Provided data ::
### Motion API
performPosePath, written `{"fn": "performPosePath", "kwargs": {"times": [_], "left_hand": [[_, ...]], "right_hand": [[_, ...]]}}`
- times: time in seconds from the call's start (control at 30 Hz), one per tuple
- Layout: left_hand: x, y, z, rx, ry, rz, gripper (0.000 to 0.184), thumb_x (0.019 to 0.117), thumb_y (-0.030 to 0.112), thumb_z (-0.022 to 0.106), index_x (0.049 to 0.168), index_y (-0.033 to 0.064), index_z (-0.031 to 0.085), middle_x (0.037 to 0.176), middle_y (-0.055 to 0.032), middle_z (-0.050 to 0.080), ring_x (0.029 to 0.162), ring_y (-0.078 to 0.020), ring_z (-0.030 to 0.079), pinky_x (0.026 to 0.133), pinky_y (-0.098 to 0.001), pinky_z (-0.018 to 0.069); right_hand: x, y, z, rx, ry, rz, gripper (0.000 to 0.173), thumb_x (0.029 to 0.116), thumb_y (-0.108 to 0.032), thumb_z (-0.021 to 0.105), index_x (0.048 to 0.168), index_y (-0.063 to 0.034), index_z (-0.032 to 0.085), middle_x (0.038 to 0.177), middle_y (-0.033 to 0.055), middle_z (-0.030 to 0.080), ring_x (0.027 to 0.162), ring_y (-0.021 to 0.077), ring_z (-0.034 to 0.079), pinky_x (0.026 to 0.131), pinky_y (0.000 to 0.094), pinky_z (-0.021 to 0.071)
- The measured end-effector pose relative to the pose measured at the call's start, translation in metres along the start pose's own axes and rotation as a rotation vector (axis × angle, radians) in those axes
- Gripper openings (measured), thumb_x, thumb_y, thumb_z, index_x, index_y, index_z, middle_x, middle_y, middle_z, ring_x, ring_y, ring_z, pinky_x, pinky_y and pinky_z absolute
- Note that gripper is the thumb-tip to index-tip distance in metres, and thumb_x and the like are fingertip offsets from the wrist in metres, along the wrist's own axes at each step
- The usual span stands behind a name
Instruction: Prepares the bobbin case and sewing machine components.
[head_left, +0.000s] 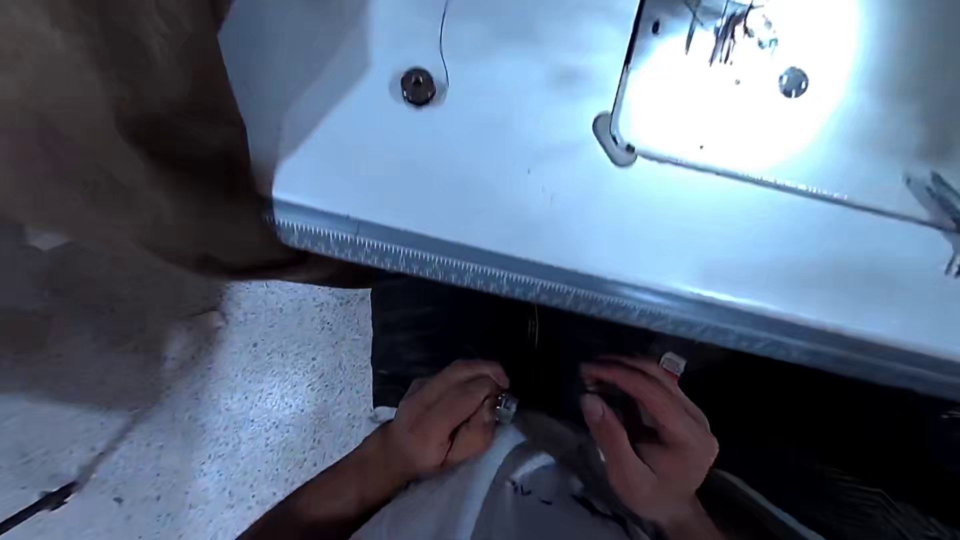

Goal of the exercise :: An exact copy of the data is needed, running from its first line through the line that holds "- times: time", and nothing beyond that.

Result ::
### Motion API
performPosePath, written `{"fn": "performPosePath", "kwargs": {"times": [_], "left_hand": [[_, ...]], "right_hand": [[_, ...]]}}`
- times: time in seconds from the call's start (control at 30 Hz), one per tuple

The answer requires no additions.